The point I want to make is that learners’ emotions are like wild horses (or at least, ponies).  Learners can, with a little dexterity, and with a little help from teachers, harness the power of their emotions to absorb more of the foreign language and the culture.

Happy-studentsOne of the main problems of foreign language (FL) teaching is that the emotional component is too often ignored, resulting in relatively emotion-free (and therefore often boring) classroom sessions.  It is undoubtedly easier for curriculum designers and teachers to focus on rigid learning activities that require little emotional investment and therefore little potential for unpredictability, outbursts, surprise, risk-taking, embarrassment, anxiety … and enjoyment.

In fact, it is my strong belief that by trying to play it safe, curriculum designers and teachers got the wrong end of the stick. Teachers need the liberty to do unexpected, challenging and funny things. Routine is a killer in the classroom.

There is no doubt that teachers play a central role in establishing a positive learning environment.  The progress of the learner is linked to the chemistry that develops between the learner, the other members of the group, and the teacher. Pertinent and appealing subject matters combined with non-threatening techniques create a positive language learning experience, support and promote group solidarity, boost motivation and lower levels of FL anxiety in the classroom.

Gregersen and MacIntyre, inspired by the Positive Psychology movement, explain that negative emotions are not always bad, as they can help learners to eliminate an obstacle but they can be paralysing.
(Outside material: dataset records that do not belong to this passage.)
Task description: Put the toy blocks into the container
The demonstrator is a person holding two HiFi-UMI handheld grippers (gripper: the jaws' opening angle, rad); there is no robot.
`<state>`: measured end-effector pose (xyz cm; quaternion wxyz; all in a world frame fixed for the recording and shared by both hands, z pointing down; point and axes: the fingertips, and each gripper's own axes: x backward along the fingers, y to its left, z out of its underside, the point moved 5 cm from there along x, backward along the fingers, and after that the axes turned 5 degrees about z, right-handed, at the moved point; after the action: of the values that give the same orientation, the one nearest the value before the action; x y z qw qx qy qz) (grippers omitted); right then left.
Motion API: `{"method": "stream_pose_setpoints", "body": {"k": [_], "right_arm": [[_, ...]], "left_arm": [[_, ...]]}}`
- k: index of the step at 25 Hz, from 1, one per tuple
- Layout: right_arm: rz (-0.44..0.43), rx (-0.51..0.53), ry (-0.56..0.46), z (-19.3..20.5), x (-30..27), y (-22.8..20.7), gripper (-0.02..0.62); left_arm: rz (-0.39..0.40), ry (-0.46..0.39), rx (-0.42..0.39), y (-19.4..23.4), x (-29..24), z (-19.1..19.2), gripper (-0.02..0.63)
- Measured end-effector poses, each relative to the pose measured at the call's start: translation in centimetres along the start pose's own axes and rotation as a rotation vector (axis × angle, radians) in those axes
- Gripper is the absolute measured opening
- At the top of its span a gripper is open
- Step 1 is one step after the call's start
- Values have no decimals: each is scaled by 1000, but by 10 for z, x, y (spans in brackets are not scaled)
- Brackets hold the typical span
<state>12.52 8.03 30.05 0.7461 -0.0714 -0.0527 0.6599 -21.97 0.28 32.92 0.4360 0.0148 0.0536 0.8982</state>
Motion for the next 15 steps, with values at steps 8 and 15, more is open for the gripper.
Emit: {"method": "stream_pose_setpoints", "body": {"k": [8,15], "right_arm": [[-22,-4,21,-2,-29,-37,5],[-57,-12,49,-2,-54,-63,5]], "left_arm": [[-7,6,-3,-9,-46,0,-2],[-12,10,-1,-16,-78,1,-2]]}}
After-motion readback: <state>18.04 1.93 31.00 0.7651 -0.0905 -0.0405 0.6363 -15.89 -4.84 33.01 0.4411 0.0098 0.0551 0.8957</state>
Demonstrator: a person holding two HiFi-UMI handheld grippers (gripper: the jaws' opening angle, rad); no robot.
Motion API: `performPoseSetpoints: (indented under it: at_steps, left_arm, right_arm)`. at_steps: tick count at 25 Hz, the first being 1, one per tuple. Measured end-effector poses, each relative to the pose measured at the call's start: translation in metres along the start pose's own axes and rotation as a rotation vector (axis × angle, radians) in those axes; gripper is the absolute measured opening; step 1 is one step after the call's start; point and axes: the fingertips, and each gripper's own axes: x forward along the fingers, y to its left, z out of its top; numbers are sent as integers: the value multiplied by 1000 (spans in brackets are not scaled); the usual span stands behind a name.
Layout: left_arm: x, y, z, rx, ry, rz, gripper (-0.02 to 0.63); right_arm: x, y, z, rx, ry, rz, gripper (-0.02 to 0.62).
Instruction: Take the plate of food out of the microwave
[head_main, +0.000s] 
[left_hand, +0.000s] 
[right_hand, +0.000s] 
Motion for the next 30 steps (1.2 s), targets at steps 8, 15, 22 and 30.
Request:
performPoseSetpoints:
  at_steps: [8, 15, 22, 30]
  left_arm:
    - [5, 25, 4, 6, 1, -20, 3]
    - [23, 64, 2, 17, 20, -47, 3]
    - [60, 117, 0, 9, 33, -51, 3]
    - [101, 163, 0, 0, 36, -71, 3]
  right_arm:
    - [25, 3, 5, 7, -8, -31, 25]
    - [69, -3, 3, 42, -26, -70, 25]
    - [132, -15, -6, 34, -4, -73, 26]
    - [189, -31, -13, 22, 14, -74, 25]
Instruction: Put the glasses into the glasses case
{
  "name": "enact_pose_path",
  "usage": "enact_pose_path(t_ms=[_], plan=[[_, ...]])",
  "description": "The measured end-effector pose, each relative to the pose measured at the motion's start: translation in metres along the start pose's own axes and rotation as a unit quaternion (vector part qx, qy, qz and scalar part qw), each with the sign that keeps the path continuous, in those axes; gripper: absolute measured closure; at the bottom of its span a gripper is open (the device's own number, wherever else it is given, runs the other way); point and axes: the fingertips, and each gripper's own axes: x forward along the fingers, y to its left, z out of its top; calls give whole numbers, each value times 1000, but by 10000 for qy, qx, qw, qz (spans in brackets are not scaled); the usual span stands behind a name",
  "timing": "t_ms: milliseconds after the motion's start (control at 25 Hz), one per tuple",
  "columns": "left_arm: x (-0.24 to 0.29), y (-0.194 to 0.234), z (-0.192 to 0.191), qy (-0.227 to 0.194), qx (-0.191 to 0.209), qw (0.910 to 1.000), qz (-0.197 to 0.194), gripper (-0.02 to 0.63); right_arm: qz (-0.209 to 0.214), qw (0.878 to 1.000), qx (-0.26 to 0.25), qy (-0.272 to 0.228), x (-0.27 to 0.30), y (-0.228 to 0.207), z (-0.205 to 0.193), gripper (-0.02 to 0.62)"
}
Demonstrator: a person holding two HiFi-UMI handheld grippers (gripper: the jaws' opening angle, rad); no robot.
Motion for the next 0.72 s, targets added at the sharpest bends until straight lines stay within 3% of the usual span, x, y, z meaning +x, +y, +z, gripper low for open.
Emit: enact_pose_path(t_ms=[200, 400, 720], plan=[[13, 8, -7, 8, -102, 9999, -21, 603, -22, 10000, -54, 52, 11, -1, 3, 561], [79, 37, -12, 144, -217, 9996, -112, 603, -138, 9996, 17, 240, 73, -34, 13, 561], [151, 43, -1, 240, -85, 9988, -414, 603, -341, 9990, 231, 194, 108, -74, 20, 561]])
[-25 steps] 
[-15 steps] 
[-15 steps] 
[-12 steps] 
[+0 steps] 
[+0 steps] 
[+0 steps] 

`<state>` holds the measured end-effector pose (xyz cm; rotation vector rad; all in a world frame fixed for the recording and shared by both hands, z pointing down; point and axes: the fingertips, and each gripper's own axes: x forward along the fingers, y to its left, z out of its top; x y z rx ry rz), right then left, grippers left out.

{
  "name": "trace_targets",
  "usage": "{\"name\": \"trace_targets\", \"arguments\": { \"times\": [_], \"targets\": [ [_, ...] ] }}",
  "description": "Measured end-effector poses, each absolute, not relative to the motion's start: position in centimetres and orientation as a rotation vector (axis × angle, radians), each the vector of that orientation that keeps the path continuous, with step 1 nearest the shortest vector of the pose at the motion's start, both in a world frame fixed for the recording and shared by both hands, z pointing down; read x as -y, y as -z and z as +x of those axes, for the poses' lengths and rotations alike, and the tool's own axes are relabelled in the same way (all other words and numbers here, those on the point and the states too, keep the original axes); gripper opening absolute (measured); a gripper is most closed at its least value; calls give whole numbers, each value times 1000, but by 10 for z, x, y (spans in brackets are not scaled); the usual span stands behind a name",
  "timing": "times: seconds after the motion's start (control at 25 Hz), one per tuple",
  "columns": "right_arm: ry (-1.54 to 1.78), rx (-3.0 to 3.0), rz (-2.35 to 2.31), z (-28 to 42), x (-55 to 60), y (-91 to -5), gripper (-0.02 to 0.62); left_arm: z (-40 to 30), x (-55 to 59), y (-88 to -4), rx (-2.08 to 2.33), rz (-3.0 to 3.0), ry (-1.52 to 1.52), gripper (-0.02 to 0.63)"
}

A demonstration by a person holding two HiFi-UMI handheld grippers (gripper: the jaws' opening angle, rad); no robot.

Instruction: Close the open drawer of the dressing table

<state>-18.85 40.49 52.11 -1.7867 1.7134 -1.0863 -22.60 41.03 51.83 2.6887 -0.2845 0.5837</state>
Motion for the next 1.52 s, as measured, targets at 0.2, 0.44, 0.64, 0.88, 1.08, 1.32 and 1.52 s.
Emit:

Positive emotions on the other hand “can broaden the field of attention and build resources for the future” and help learners “to build relationships, personal strength, and tolerances for the moments when things become difficult”.

In a recent study with the Canadian psychologist Peter MacIntyre, we considered the relationship between FL Enjoyment (FLE) and FL Classroom Anxiety (FLCA) among 1,746 FL learners from around the world. We found that both dimensions were negatively correlated, but that the amount of shared variance was relatively small. In other words, learners reporting higher levels FLE experienced less FLCA, although some did score high, or low, on both dimensions. To our relief, we discovered that levels of FLE were significantly higher than those of FLCA. The difference between levels of FLE and FLCA was relatively small for beginning learners, but widened for more advanced learners. In other words, as learners progress, their FL anxiety weakens and their enjoyment grows.  It is thus crucial not to give up FL classes too early.  Interestingly, female participants (who scored significantly higher on self-reported proficiency in the FL) reported both significantly more FLE and more FLCA. It thus seems that emotions (both positive and negative) are the driving force behind FL learning. “Putain putain, c’est vachement bien”, if you forgive my French.

Further reading:

  • Arnold, J. (2011). Attention to affect in language learning. Anglistik. International Journal of English Studies, 22, 11-22.
  • Csikszentmihalyi, M. (1990). Flow: The Psychology of Optimal Experience. Harper & Row.
  • Dewaele, J.-M. (2011). Reflections on the emotional and psychological aspects of foreign language learning and use. Anglistik. International Journal of English Studies, 22, 23-42.
  • Dewaele, J.-M., & MacIntyre, P.D. (2014). The two faces of Janus? Anxiety and enjoyment in the foreign language classroom. Studies in Second Language Learning and Teaching, 4, 237-274. doi: 10.14746/ssllt.2014.4.2.5
  • Gregersen, T., & MacIntyre, P.D. (2014). Capitalizing on Individual Differences: From Premise to Practice. Bristol: Multilingual Matters.